Why I detest going to most public museums
Nihilistic/post-modern architecture is an offense to the senses.
May 2025 | Eyesore
Museum of dirty socks?
May 07, 2025
Behold: The new home for the Milwaukee Public Museum — to be renamed the Nature & Culture Museum of Wisconsin — in downtown Milwaukee. Kind of looks like four laundry hampers, though the official PR says “the rock formations at Mill Bluff State Park in central Wisconsin served as design inspiration.” Credit the architectural firms of Ennead Architects (New York), with Kahler Slater (Milwaukee).
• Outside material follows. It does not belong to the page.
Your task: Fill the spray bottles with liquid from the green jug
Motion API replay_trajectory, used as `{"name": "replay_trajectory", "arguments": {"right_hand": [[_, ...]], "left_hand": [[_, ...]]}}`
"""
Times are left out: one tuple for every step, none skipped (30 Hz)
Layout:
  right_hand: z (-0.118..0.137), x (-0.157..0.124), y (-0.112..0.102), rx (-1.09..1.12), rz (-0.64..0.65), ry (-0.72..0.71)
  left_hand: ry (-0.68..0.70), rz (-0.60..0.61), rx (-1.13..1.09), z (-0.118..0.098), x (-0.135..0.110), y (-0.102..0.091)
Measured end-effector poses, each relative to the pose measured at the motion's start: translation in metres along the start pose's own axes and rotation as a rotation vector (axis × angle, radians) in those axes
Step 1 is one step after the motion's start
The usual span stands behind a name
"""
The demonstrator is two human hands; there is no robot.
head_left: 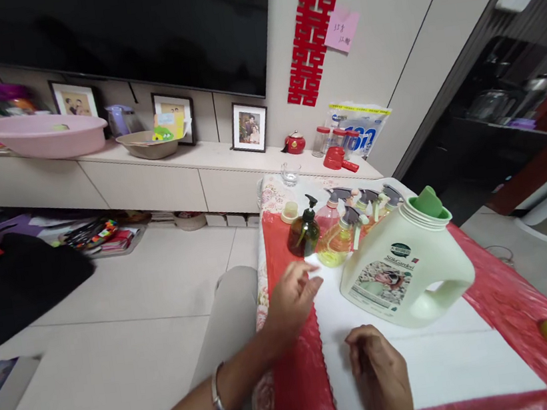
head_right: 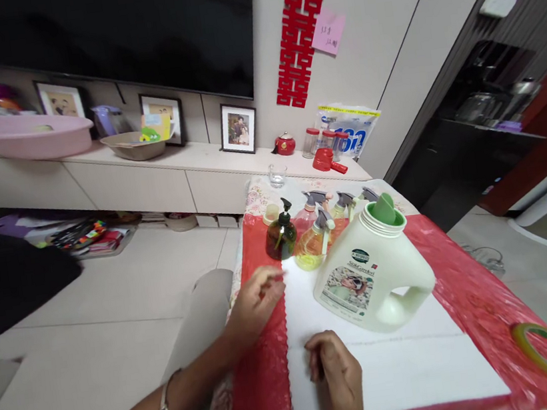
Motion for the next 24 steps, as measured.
{"name": "replay_trajectory", "arguments": {"right_hand": [[0.007,-0.003,-0.003,0.015,-0.024,-0.022],[0.014,-0.005,-0.007,0.029,-0.053,-0.042],[0.020,-0.008,-0.010,0.042,-0.084,-0.060],[0.025,-0.011,-0.012,0.053,-0.110,-0.073],[0.029,-0.013,-0.013,0.062,-0.128,-0.082],[0.032,-0.015,-0.014,0.068,-0.140,-0.089],[0.034,-0.017,-0.013,0.071,-0.146,-0.092],[0.035,-0.018,-0.013,0.072,-0.149,-0.092],[0.035,-0.019,-0.013,0.072,-0.151,-0.092],[0.034,-0.019,-0.013,0.071,-0.153,-0.093],[0.033,-0.019,-0.013,0.070,-0.155,-0.093],[0.031,-0.019,-0.014,0.069,-0.158,-0.093],[0.030,-0.019,-0.015,0.062,-0.158,-0.093],[0.028,-0.019,-0.016,0.051,-0.157,-0.093],[0.027,-0.019,-0.018,0.037,-0.155,-0.093],[0.026,-0.019,-0.019,0.026,-0.151,-0.092],[0.025,-0.019,-0.020,0.013,-0.150,-0.091],[0.024,-0.019,-0.022,-0.005,-0.154,-0.089],[0.024,-0.019,-0.023,-0.033,-0.166,-0.088],[0.025,-0.018,-0.024,-0.068,-0.179,-0.095],[0.026,-0.017,-0.024,-0.109,-0.181,-0.111],[0.028,-0.015,-0.022,-0.152,-0.170,-0.137],[0.029,-0.013,-0.017,-0.195,-0.140,-0.167],[0.030,-0.011,-0.011,-0.235,-0.095,-0.203]], "left_hand": [[0.055,-0.095,0.054,-0.004,0.014,-0.009],[0.119,-0.177,0.110,-0.008,0.029,-0.016],[0.175,-0.235,0.162,-0.011,0.044,-0.020],[0.206,-0.272,0.207,-0.010,0.059,-0.021],[0.212,-0.278,0.243,-0.007,0.073,-0.020],[0.195,-0.256,0.268,-0.001,0.087,-0.016],[0.163,-0.217,0.281,0.007,0.099,-0.011],[0.128,-0.170,0.285,0.015,0.109,-0.004],[0.103,-0.127,0.278,0.023,0.116,0.002],[0.091,-0.092,0.260,0.030,0.122,0.007],[0.093,-0.071,0.232,0.035,0.126,0.012],[0.107,-0.062,0.199,0.039,0.129,0.015],[0.125,-0.062,0.169,0.041,0.130,0.016],[0.143,-0.069,0.146,0.042,0.130,0.017],[0.154,-0.083,0.131,0.042,0.128,0.015],[0.154,-0.103,0.124,0.041,0.125,0.012],[0.146,-0.129,0.123,0.038,0.120,0.007],[0.136,-0.154,0.121,0.034,0.112,0.001],[0.126,-0.172,0.118,0.028,0.101,-0.006],[0.120,-0.175,0.116,0.021,0.088,-0.011],[0.120,-0.141,0.113,0.012,0.073,-0.014],[0.101,-0.088,0.106,0.005,0.057,-0.015],[0.060,-0.029,0.091,-0.001,0.040,-0.013],[0.016,0.009,0.063,-0.007,0.023,-0.011]]}}
Point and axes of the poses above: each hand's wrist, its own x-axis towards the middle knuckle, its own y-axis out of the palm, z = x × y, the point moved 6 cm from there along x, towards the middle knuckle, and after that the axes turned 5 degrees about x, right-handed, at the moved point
Like many state museums, this one is a hodgepodge of history, nature (what used to be called natural history), ethnography (i.e., Indians), DEI nonsense (hey, it’s Wisconsin), and a miscellany of artifacts and freakish stuff that was the stock-in-trade of old-time Midwestern raree shows: a stuffed ivory-billed woodpecker (extinct). . . the William J. Uihlein Postage Stamp Collection. . . a deck of “Apache playing cards”. . . the skeleton of a mammoth found by farmer John Hebior in Kenosha County. . . costumes from Deakin's Lilliputian Comic Opera (a theater company of midgets circa 1880s). . . The DeFlores Collection of Disney Memorabilia, 1965-1987. . . and a clay seal imprinted with a hieroglyph signifying the name Tutankhamen (a.k.a. King Tut). Heck, I’d pay ten bucks to see all that!
Below is an artist’s rendering of the lovely public plaza attached to the laundry hampers — as usual in American landscape design, an ambiguous zone with no formal elements, arbitrary tree plantings, and apparently no seating (homeless magnets). It’s how we roll!
You know, fine, the oddities seem ‘curious,’ but no doubt the visitor will be bombarded by anti-American, anti-human propaganda designed to make us hate ourselves as individuals and a species.
It’s very Rockefellerian (sic).
Insert vomit emoji here!
Not much different than a sculpture of a Dog urinating on a tree.
Or some old guy stacking a bunch of pails filled with sand and poking o hole in the bottom one and the rest fall .
But the gaggle of people on amazement of it is the real tragedy.
That's something a child on the beach would do .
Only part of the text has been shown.